Churchill, widely regarded as one of the most important people of the twentieth century, remains popular in the United Kingdom and the Western world, where he is viewed as a victorious wartime commander who played a key part in protecting Europe's liberal democracy against the development of fascism. He's also known for being a social reformer. He has, however, been chastised for various wartime events, most notably the aerial bombing of German towns and his government's reaction to the Bengal famine, as well as his imperialist ideas, including racial remarks.

Tom Cruise and Nicole Kidman

 They were the Hollywood "it" couple of the 1990s. When A-list actor Tom Cruise made the film "Days of Thunder," he fell in love with his little-known love interest, Australian actress Nicole Kidman, and the couple married on Christmas Eve in 1990. Tom Cruise and Nicole Kidman fascinated Hollywood and dominated magazine covers during their marriage. They even made two more acclaimed movies together: 1992's "Far and Away" and 1999's "Eyes Wide Shut." Cruise filed for divorce from Kidman in February 2001, while she was unknowingly pregnant.
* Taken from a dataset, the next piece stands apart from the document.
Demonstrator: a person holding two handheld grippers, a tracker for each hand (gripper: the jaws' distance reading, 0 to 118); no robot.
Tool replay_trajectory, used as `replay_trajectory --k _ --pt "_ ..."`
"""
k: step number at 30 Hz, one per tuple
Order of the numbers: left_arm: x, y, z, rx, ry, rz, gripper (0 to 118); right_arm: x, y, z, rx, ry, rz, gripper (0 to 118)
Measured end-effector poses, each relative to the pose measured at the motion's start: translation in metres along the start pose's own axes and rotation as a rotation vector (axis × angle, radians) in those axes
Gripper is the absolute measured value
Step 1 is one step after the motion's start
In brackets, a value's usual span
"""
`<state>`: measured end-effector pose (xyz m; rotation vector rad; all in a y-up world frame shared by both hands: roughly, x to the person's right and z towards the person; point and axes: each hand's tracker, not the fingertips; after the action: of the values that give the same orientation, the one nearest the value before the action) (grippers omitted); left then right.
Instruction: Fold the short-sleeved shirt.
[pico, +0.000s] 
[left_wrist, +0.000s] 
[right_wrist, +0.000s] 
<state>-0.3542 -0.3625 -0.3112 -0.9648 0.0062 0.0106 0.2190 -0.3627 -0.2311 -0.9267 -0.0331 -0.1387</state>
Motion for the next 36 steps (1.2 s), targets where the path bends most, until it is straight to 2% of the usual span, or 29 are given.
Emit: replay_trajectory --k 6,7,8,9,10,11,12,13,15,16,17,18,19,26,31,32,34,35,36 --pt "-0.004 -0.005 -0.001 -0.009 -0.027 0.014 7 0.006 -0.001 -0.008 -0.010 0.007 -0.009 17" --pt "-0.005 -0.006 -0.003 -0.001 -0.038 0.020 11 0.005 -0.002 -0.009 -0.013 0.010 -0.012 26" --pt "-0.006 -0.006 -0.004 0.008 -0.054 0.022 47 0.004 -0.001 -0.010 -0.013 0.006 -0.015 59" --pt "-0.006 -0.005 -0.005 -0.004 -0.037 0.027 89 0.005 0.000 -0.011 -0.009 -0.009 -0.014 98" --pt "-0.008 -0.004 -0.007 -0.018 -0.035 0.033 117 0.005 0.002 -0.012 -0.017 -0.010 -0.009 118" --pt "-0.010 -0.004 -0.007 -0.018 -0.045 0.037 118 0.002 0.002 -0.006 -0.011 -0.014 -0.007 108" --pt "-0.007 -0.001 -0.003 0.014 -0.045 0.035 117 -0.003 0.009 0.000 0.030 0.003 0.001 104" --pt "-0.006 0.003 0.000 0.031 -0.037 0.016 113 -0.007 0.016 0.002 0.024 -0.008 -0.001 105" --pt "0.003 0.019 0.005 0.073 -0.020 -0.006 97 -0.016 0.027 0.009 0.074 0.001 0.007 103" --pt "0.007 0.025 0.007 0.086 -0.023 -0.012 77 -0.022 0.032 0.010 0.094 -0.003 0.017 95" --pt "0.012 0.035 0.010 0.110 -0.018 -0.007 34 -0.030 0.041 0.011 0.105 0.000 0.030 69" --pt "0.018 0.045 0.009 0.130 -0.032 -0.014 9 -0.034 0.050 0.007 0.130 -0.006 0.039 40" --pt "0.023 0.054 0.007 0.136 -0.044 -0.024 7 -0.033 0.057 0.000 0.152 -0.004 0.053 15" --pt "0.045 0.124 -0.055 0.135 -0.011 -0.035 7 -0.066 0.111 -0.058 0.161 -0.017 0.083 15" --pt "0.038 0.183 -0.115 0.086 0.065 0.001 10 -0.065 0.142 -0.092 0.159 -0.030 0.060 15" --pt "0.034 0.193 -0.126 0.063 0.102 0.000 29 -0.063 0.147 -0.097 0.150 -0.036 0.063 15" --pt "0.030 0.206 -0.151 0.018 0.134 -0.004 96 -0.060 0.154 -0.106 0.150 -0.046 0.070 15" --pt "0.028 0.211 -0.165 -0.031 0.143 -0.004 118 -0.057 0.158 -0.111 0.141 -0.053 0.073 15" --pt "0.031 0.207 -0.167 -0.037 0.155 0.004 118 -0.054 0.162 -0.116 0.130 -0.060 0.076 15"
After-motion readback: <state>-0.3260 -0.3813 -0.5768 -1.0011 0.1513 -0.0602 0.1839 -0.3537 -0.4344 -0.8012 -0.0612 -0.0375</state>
The pregnancy ended in a miscarriage.

Sphygmomanometer

 

A sphygmomanometer, also known as a blood pressure monitor or blood pressure gauge, is a blood pressure measuring device that consists of an inflatable cuff that is used to collapse and then release the artery under the cuff in a controlled manner, as well as a mercury or aneroid manometer to measure the pressure. When employing the auscultatory approach, manual sphygmomanometers are utilized in conjunction with a stethoscope.

An inflating cuff, a measurement device (the mercury manometer, or aneroid gauge), and an inflation mechanism (either a manually driven bulb and valve or an electrically operated pump) make up a sphygmomanometer.

In the year 1881, Samuel Siegfried Karl Ritter von Basch created the sphygmomanometer. In 1896, Scipione Riva-Rocci created a more user-friendly version. In 1901, pioneering neurosurgeon Dr. Harvey Cushing took an example of Riva-gadget Rocci's to the US, modified it and promoted it among the medical community. Following the discovery of "Korotkoff sounds" by Russian physician Nikolai Korotkov in 1905, diastolic blood pressure measurements were added. While working at The Life Extension Institute, which performed insurance and job physicals, William A. Baum established the Baumanometer brand in 1916. Donald Nunn created the first completely automated oscillometric blood pressure cuff in 1981.